Marxist-feminists are playing a key role in these movements. Not only are we directly involved in the resistance against the right but we are also developing new theoretical and organizational tools to face the challenges women encounter at this nationalist, ultra-authoritarian turn in neoliberal capitalism. From the development of the Social Reproduction framework to the critique of corporate and right-wing feminisms, to the unraveling of, and battle against femo- and homo-nationalisms that want us to believe that Islam is the patriarchal and homophobic enemy to combat, Marxist-feminists in the last ten years have produced some of the most sophisticated and effective approaches to analyse and oppose capitalist barbarity.

 

To continue developing our theoretical and organizational tools and create new ones, we welcome papers that cover (but are not restricted to) the following themes:

 

• Women’s and feminists’ resistance against the right: struggles and movements

• Why are women leading or participating in far-right formations and political parties?

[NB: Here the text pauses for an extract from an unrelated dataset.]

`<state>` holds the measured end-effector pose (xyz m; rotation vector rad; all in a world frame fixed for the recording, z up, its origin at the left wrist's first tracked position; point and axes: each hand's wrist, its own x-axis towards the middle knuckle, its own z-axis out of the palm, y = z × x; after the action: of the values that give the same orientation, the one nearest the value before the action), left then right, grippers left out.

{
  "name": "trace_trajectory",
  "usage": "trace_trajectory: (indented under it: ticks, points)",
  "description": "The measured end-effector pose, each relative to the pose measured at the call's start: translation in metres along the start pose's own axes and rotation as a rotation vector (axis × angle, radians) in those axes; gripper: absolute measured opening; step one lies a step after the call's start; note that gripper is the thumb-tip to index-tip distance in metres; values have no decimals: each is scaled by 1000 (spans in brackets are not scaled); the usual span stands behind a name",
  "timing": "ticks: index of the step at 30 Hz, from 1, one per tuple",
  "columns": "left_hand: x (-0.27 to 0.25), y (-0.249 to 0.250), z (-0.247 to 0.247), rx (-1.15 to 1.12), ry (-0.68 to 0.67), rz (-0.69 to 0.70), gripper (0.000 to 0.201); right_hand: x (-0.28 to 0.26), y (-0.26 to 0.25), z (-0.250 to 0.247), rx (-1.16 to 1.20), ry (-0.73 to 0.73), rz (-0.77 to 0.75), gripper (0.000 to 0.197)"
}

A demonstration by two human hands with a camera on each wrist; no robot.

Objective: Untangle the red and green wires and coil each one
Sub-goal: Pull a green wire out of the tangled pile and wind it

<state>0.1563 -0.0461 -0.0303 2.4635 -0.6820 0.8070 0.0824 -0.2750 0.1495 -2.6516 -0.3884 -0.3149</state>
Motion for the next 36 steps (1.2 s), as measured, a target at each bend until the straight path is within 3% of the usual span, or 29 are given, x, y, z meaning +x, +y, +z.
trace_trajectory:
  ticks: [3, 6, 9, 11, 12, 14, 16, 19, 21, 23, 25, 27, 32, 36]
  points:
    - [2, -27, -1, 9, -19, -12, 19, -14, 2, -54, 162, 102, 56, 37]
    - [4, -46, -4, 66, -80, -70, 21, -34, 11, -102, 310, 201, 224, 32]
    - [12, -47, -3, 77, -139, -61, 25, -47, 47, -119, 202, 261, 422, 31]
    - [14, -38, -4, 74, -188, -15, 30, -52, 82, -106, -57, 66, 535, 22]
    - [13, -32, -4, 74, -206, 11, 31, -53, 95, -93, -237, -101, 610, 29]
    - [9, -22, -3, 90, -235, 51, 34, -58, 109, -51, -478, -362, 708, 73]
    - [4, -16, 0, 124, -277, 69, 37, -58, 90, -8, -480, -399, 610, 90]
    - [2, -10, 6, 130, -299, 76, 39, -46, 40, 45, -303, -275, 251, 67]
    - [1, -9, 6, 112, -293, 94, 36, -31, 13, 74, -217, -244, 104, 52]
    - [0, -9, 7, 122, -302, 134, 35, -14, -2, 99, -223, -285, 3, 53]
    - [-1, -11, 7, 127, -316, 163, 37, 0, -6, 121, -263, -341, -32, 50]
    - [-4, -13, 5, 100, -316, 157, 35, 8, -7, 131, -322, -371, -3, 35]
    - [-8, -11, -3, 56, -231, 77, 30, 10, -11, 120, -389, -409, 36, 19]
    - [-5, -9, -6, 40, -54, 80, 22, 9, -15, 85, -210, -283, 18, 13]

• What are the strategies of right and far-right platforms in approaching working-class women specifically?

• The forms of violence activated in suppressing feminist and LGBTQ activism

• The role of the judiciary system and state apparatuses overall in legitimizing capitalism’s authoritarian turn as regards women’s and feminist struggles

• If and how cultural practices and theories, including those that concern art and literature, engage Marxist-feminist thought in undermining the far right and the ‘fascist matrix’ of much contemporary politics

• The role of religion – for example, of the Catholic and Orthodox Churches – in promoting and normalizing authoritarian misogyny and nationalism and joining forces with the right and far right

• Marxist-feminist pedagogy in combating the far right (in the classroom, student movements, social centres)

• Marxist-feminist theorisations of the links between capitalism and fascism.

• Strategies and tactics: what can Marxist-feminism do in order to combat the rise of the far right and its social appeal?

• The utility of Social Reproduction Theory in assessing and theorizing capitalism

 

Abstracts and panel proposals should explicitly mention the Marxist-Feminist Stream. Panel proposals should include names and abstracts of all participants.